«Ingiusto far pagare l’Iva sulla Tia» Riparte la polemica
BELLUNO. I Comuni o le loro partecipate non potevano far pagare l’Iva sulla Tariffa di igiene ambientale, la Tia, che ora è stata abolita per essere sostituita dalla Tari. Se ci fosse ancora qualche dubbio in materia, ecco arrivare nei giorni scorsi un’altra sentenza della Corte di Cassazione, che ha respinto il ricorso degli avvocati dell’azienda comunale veneziana Veritas contro una sentenza del Tribunale di Venezia, dando ragione al cliente dell’avvocato Enrico Cornelio. «Questa Corte, in plurime occasioni, ha avuto modo di chiarire», si legge nella sentenza dei giudici romani della sesta sezione civile, «che si deve soltanto dar atto che la Tia, di cui si discute, ha natura tributaria e quindi non è soggetta a Iva, dal momento che l’Iva, come qualsiasi altra imposta, deve colpire una qualche capacità contributiva. E una capacità contributiva si manifesta quando un soggetto acquisisce beni o servizi versando un corrispettivo, non quando paga un’imposta, sia pure mirata o di scopo, cioè destinata a finanziare un servizio da cui trae beneficio il soggetto stesso».
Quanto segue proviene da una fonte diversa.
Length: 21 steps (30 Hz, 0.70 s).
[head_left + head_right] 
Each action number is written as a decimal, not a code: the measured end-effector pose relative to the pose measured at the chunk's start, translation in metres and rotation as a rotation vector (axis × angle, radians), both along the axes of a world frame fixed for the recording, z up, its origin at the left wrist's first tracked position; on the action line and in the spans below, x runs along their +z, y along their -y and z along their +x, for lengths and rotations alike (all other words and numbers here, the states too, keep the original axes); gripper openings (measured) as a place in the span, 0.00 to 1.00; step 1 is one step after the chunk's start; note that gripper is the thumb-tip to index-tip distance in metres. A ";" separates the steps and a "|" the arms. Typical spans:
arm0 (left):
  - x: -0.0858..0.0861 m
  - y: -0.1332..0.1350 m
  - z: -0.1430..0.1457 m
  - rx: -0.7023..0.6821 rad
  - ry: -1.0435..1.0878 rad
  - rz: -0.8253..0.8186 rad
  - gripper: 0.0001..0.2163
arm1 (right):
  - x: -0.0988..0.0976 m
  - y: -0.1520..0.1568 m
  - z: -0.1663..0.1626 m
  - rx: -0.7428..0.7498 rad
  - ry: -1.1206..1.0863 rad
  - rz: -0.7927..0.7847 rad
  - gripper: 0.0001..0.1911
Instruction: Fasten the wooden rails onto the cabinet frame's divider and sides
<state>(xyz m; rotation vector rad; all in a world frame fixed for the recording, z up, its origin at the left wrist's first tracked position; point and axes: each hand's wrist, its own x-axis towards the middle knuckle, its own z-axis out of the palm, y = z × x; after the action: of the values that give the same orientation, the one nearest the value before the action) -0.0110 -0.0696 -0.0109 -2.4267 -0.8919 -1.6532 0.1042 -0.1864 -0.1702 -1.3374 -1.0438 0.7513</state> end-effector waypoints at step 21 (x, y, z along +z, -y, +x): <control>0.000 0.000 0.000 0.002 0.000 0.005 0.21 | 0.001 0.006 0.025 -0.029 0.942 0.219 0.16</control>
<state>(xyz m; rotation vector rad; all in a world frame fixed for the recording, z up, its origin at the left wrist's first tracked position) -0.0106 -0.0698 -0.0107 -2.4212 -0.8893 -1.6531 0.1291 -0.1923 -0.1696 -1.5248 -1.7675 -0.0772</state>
«Spesso non si tratta di grandi cifre», dichiara l’avvocato Cornelio, «si parla di qualche centinaia di euro per utente, indebitamente percepiti sulle bollette fino a tutto il dicembre 2012, cioè quando la Tia è stata sostituita da un’altra tassa». «Ma ricordo a tutti», ribadisce il legale, «che si tratta di un credito che gli utenti possono chiedere entro i limiti della prescrizione decennale».
L’avvocato Cornelio sottolinea che sono centinaia i contenziosi in corso su questo punto e che i cittadini che hanno pagato, oltre a ottenere l’integrale rimborso dell’Iva che hanno versato, potranno ottenere anche il rimborso per i notevoli danni sostenuti e per l’opposizione temeraria da parte dell’azienda comunale, visto che «tutti i nostri clienti hanno dovuto combattere per anni questa battaglia giudiziaria» conclude Cornelio. A pensarla così non è solo l’avvocato, visto che nella sentenza della Cassazione, il giudice relatore definisce il ricorso, quello presentato dai legali di Veritas, «manifestamente infondato» e ha condannato l’azienda a pagare le spese legali.
Una sentenza che potrebbe far ripartire la polemica anche in provincia di Belluno. Sono migliaia, infatti, i contribuenti che, dal 2005 al 2012 sono stati costretti a pagare l’Iva non dovuta sulla tassa dei rifiuti. A Belluno, ma anche a Feltre. Facendo rapidi calcoli, se la Bellunum, dal 2005 al 2012, emanava ogni anno bollette da 4,5 milioni di euro, l'Iva si attestava sui 450 mila euro, si arriva, quindi, a una cifra attorno ai 3,5 milioni di euro di Iva non dovuta, che la partecipata del Comune dovrebbe restituire ai contribuenti. Considerando le 20 mila utenze si arriva a una quota media di 180 euro che ogni bellunese dovrebbe vedersi rimborsare.
«Io ci ho provato in passato», afferma Fabrizio Dei Tos, un contribuente della Bellunum, «ma alla fine mi sono arreso. Era inutile affrontare da solo un procedimento oneroso per riavere indietro un centinaio di euro. Forse avremmo dovuto dare vita a una class action tra cittadini; resta la rabbia, perché in Italia sembra che anche le sentenze della Cassazione siamo un optional».
«Negli anni centinaia di contribuenti si sono rivolti ai nostri uffici», spiega Guido Mattera della Federconsumatori, «ma alla fine non ci siamo mai mossi, perché gli stessi responsabili del procedimento, i giudici di pace, si muovevano in maniera soggettiva, anche di fronte a chiare sentenze della Cassazione. Insomma, il solito pastrocchio all’italiana».
Ma c’era anche un timore alla base della titubanza dell’associazione dei consumatori: «Dove avrebbe preso la Bellunum i 3,5 milioni di euro da restituire ai contribuenti? Come avvenuto in altri casi, il buco sarebbe stato coperto dall’aumento della tariffa, quindi dai contribuenti che da una parte avrebbero ricevuto il rimborso di un centinaio di euro e dall’altra sarebbero stati costretti a pagare per gli errori altrui».